News & Events
FDA NEWS RELEASE
FOR IMMEDIATE RELEASE
FDA Announces Discontinued Marketing of GI Drug, Zelnorm, for Safety Reasons
The Food and Drug Administration (FDA) has requested that Novartis Pharmaceuticals Corporation of East Hanover, New Jersey, voluntarily discontinue marketing of Zelnorm (tegaserod) based on the recently identified finding of an increased risk of serious cardiovascular adverse events (heart problems) associated with use of the drug. Novartis has agreed to voluntarily suspend marketing of the drug in the United States.

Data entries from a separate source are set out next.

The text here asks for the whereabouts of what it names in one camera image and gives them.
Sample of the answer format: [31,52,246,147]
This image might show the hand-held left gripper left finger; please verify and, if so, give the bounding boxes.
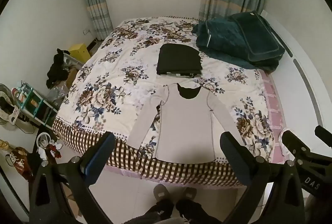
[28,131,116,224]

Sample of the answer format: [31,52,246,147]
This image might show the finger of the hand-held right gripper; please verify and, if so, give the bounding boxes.
[315,125,332,148]
[281,130,317,162]

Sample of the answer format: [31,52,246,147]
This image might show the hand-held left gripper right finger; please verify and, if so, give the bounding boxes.
[220,131,304,224]

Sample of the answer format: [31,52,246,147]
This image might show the grey long-sleeve shirt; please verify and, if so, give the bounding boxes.
[126,83,245,164]

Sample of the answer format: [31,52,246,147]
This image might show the black clothes pile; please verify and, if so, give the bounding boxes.
[46,48,71,89]

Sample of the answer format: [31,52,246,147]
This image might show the red and white toy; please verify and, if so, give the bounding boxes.
[47,142,63,158]

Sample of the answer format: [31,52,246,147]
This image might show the pink bedsheet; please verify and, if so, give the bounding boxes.
[255,69,286,163]

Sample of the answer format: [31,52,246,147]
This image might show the white shoes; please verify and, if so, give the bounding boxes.
[36,133,54,156]

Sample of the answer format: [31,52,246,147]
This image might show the grey slipper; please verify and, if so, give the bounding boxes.
[179,187,198,205]
[153,184,172,205]

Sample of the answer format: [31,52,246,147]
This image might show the person's feet in slippers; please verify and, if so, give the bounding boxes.
[139,199,225,224]

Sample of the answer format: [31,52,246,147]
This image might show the red printed bag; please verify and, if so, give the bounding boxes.
[6,147,34,183]

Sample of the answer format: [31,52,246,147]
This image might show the clear plastic bag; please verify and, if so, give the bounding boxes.
[47,84,69,110]

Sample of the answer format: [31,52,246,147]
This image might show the white bed headboard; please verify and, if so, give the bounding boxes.
[259,9,332,142]

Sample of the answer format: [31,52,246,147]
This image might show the teal storage rack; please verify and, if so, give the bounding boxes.
[12,81,59,128]

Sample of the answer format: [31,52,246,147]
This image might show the floral quilt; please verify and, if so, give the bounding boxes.
[52,16,276,187]

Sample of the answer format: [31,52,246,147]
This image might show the yellow box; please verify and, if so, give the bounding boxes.
[69,43,91,65]

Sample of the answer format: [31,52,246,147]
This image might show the folded black garment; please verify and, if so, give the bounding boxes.
[156,43,203,77]

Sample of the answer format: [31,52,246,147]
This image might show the teal plush blanket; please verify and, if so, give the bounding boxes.
[192,17,282,73]

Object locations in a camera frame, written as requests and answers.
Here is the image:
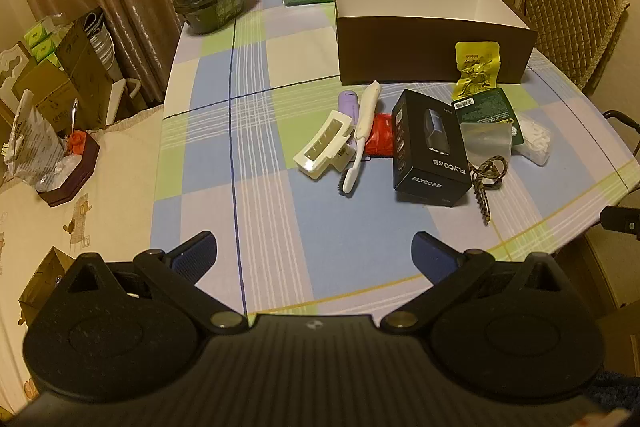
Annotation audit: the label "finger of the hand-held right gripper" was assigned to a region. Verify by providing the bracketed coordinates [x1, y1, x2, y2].
[600, 205, 640, 238]

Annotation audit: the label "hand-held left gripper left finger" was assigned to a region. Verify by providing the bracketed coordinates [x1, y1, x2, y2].
[57, 231, 249, 335]

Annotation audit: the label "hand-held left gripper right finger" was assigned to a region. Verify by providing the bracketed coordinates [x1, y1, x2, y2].
[380, 231, 573, 335]

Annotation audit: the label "black shaver box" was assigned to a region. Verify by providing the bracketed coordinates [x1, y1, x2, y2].
[391, 89, 474, 208]

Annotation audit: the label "red snack packet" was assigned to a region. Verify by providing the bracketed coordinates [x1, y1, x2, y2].
[363, 113, 399, 158]

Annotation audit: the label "white folding comb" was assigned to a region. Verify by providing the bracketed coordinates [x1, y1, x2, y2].
[339, 80, 382, 198]

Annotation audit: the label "cream hair claw clip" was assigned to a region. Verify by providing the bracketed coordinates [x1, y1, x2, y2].
[293, 110, 357, 182]

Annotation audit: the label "dark green packet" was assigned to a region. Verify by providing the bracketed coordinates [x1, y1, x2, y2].
[452, 88, 524, 148]

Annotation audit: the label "purple tube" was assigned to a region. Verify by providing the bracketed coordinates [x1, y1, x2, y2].
[338, 90, 360, 128]

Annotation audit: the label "yellow snack packet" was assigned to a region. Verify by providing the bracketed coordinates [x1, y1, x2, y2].
[453, 41, 502, 102]

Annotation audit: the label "brown cardboard box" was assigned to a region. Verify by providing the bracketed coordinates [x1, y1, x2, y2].
[332, 0, 538, 86]

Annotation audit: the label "black chair armrest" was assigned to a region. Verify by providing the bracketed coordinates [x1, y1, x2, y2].
[602, 109, 640, 158]

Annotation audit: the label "bag of white cotton swabs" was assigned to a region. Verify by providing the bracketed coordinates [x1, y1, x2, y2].
[510, 111, 554, 167]

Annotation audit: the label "clear plastic pouch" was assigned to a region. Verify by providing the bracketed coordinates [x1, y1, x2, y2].
[459, 121, 514, 164]

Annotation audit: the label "dark red octagonal box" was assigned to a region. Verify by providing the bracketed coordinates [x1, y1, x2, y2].
[36, 131, 101, 208]

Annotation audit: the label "small cardboard box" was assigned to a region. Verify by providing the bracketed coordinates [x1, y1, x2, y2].
[18, 246, 77, 329]

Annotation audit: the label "white stool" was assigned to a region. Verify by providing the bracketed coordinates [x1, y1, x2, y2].
[101, 77, 144, 128]

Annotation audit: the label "clear plastic bag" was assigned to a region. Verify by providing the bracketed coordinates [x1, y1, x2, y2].
[4, 88, 67, 186]

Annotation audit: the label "chair with quilted cover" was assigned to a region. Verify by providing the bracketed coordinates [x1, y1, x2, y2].
[515, 0, 631, 94]

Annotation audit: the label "large cardboard box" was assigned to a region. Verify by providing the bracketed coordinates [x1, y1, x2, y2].
[14, 21, 117, 134]

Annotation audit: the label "stack of white bowls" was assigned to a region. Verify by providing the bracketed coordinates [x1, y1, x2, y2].
[84, 9, 121, 78]

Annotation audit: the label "green tissue packs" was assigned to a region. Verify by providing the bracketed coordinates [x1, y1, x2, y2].
[22, 19, 67, 62]

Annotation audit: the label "braided lanyard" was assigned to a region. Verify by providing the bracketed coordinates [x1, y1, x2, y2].
[469, 156, 509, 226]

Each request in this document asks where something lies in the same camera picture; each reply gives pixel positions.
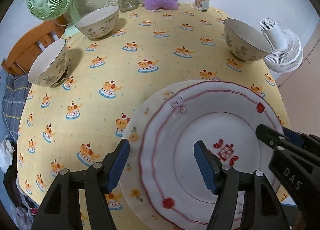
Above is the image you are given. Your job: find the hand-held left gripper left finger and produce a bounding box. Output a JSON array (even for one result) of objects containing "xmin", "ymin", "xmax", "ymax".
[{"xmin": 30, "ymin": 139, "xmax": 130, "ymax": 230}]

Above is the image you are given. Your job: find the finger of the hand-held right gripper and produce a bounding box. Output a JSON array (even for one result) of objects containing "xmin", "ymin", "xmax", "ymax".
[
  {"xmin": 284, "ymin": 128, "xmax": 320, "ymax": 148},
  {"xmin": 256, "ymin": 124, "xmax": 292, "ymax": 150}
]

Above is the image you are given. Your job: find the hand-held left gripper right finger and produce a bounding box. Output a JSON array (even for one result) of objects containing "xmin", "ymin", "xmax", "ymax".
[{"xmin": 194, "ymin": 140, "xmax": 290, "ymax": 230}]

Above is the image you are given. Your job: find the cream round floral plate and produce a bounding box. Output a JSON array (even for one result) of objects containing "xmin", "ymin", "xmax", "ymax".
[{"xmin": 119, "ymin": 79, "xmax": 284, "ymax": 230}]

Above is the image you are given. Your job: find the white red-rimmed plate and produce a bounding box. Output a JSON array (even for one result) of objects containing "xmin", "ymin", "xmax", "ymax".
[{"xmin": 138, "ymin": 81, "xmax": 285, "ymax": 230}]

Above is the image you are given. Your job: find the beige floral ceramic bowl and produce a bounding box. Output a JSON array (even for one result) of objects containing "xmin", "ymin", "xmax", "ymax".
[
  {"xmin": 224, "ymin": 18, "xmax": 272, "ymax": 62},
  {"xmin": 27, "ymin": 38, "xmax": 70, "ymax": 87},
  {"xmin": 75, "ymin": 5, "xmax": 120, "ymax": 39}
]

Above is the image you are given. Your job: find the beige cabinet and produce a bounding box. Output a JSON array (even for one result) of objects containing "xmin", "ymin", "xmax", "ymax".
[{"xmin": 276, "ymin": 36, "xmax": 320, "ymax": 137}]

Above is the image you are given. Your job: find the white desk fan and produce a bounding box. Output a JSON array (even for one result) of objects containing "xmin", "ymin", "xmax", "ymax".
[{"xmin": 259, "ymin": 18, "xmax": 304, "ymax": 73}]

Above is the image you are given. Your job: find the pile of dark clothes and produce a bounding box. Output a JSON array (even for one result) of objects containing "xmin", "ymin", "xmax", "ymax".
[{"xmin": 2, "ymin": 167, "xmax": 40, "ymax": 230}]

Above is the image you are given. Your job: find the white crumpled cloth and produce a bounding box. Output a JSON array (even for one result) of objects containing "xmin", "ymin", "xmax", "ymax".
[{"xmin": 0, "ymin": 137, "xmax": 15, "ymax": 173}]

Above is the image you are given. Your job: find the grey plaid pillow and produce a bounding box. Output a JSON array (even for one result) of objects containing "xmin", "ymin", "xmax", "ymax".
[{"xmin": 0, "ymin": 73, "xmax": 32, "ymax": 130}]

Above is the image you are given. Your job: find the yellow cake-print tablecloth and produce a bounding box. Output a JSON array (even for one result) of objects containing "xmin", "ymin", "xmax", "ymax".
[{"xmin": 16, "ymin": 2, "xmax": 290, "ymax": 230}]

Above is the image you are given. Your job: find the wooden bed headboard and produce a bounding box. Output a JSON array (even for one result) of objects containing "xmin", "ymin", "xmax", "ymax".
[{"xmin": 1, "ymin": 18, "xmax": 67, "ymax": 75}]

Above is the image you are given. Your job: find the cotton swab container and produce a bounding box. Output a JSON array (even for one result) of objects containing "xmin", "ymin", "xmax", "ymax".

Zelnorm is a prescription medicine approved in July 2002 for short-term treatment of women with irritable bowel syndrome whose primary symptom is constipation. It was subsequently approved in August 2004 for treatment of chronic constipation for men and women under age 65. Zelnorm is marketed in 55 countries.
FDA is currently advising patients who are using Zelnorm to contact their health care providers to discuss treatment alternatives. Patients who are taking Zelnorm should seek emergency medical care if they experience severe chest pain, shortness of breath, dizziness, sudden onset of weakness or difficulty walking or talking, or other symptoms of a heart attack or stroke.
"This decision reflects the FDA's commitment to continuously monitor approved drugs throughout their marketing life, and take action when we believe the risks exceed the benefits," said Dr. Douglas Throckmorton, Deputy Director for the Center for Drug Evaluation and Research. "Here, a potential risk of very serious harm to patients who have this non-life-threatening condition was recently identified, making this action necessary."
Throughout February and March 2007, Novartis reported to FDA the results of a new analysis of 29 short-term (1 - 3 months) randomized, controlled clinical trials of Zelnorm. FDA has concluded, based on these data that for most patients the benefits of this drug no longer outweigh the risks.
The analysis included more than 11,600 patients treated with Zelnorm and over 7000 patients treated with placebo. The data showed that the risk of serious cardiovascular adverse events (e.g., angina, heart attacks, and strokes) associated with use of Zelnorm is higher than with placebo treatment. Thirteen Zelnorm-treated patients (or 0.1%) had confirmed cardiovascular ischemic events, and only 1 placebo-treated patient (or 0.01%) with an event.
FDA will work with Novartis to allow access to Zelnorm as an investigational drug for patients with no other treatment options where the benefits may outweigh the risks. FDA has also indicated to Novartis the possibility of considering limited re-introduction of Zelnorm at a later date if a population of patients can be identified in which the benefits of the drug outweigh the risks. Any such proposal would be the subject of a public advisory committee meeting before an FDA decision.